You are arguing for the elimination of super delegates, perhaps?

Or that they should automatically nominate the candidate with the most votes (even if "most" means a small percentage of total votes)?

If the "Earth is round" wing of the party is carrying %30 of the vote, while the seven "earth is not round" candidates are each getting 10%, are you suggesting that it is the duty of the super delegates to nominate the "earth is round" candidate?
 
No, you aren't able to do that. You can only guess based on available evidence. Available evidence does not support your prediction.
Perhaps evidence available to you does not support it.
Among other sources of evidence "my gut" is one that I factor into my decision making.

The only evidence presented to the contrary are some polls showing Sanders doing about the same as every other Democratic candidate against Trump when the expectation of historically high youth turnout is factored in.
 
The primary system was designed by the Democratic party precisely to filter out candidates like Sanders. They begin in Iowa and then move to New Hampshire, historically conservative states. Super Tuesday was about giving Southern states significant influence.

The notion that it was "rigged" by Hillary and the DNC just a few years ago was and is silly.
 
The better question would be "Should we fear FOR the Democratic Party."

No. Why should we? If it fails to win the election then that's proof it sucks and needs either repair or replacement. If it wins the election then clearly it's doing well enough to stick around.
 
I can get the concern about the down-ticket races if Bernie wins the nomination, but I can see potentially worse problems if Bernie comes in with (say) 45% of the delegates needed to win on the first ballot while the highest other candidate has (say) 30% and the nomination goes to somebody else.
 
Why weren't you behind Biden when he topped the polls, and Sanders was a distant fourth place?
His perspective is that of a European.
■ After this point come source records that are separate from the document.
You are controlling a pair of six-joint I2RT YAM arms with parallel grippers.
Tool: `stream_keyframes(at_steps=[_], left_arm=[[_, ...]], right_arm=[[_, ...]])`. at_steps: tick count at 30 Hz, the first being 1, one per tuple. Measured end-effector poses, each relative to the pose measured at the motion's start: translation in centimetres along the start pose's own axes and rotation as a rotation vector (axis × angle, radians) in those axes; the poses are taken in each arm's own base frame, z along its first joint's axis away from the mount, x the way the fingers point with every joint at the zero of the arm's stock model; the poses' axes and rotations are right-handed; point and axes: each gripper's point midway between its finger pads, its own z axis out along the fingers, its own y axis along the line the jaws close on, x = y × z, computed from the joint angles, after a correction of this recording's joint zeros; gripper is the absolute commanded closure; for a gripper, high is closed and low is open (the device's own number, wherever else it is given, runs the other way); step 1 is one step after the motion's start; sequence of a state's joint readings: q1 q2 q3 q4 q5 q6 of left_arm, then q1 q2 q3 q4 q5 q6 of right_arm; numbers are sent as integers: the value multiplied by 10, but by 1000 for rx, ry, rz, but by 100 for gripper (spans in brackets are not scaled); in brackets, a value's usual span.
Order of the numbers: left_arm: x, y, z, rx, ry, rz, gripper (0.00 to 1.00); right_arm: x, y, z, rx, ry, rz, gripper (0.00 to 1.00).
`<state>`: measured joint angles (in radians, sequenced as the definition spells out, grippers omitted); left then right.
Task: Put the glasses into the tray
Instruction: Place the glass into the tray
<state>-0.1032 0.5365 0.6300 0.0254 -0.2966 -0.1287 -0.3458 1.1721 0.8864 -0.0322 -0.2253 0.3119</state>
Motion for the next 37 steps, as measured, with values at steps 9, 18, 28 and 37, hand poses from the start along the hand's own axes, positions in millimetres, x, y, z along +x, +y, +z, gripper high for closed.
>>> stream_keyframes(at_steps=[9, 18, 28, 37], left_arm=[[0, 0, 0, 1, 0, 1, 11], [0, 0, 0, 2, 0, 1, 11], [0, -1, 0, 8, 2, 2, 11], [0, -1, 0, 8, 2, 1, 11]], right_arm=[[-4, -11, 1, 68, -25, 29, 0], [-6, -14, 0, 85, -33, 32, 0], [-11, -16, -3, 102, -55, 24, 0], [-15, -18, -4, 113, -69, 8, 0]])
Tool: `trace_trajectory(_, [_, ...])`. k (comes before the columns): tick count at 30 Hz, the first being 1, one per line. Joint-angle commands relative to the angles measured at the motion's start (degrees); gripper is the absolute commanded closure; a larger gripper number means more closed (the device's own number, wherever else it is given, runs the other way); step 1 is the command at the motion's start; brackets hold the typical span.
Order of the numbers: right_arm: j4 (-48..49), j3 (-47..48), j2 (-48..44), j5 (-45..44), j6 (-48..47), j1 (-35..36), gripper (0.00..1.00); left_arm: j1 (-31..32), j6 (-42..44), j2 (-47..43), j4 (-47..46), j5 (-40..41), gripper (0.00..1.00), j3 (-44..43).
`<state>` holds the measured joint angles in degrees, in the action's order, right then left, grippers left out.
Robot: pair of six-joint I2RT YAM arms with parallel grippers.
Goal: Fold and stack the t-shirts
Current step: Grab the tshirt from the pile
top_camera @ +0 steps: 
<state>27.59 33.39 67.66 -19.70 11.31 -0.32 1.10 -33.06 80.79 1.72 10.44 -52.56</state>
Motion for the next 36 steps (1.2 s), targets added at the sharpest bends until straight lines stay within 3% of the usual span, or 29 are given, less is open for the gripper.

Everything if framed around the Holocaust. Because he believes Trump is holocausting brown-but-still-white-for-some reason people, the most imperative thing is to get Trump out of office to stop this holocaust. He's unable to see it from the POV of an American, that different candidates represent different people's and group's interests.
 
The primary system was designed by the Democratic party precisely to filter out candidates like Sanders. They begin in Iowa and then move to New Hampshire, historically conservative states. Super Tuesday was about giving Southern states significant influence.

It's not true that the primary system was designed to filter out a Sanders. In fact, the primary system was set up specifically to allow more radical candidates to win, following the 1968 Chicago fiasco, where the Democrats nominated Hubert Humphrey despite the fact that he had not won any primaries (partially because he got into the race too late due to Johnson's shocking withdrawal). The McGovern-Fraser Commission came up with recommendations for reform that (surprise, surprise) resulted in McGovern's nomination.

After the landslides of 1972 and 1980, another commission recommended the use of the superdelegates to dilute the power of the primaries, and they have been around ever since. They started out as about 14% of the total delegates and have gradually risen to 20%.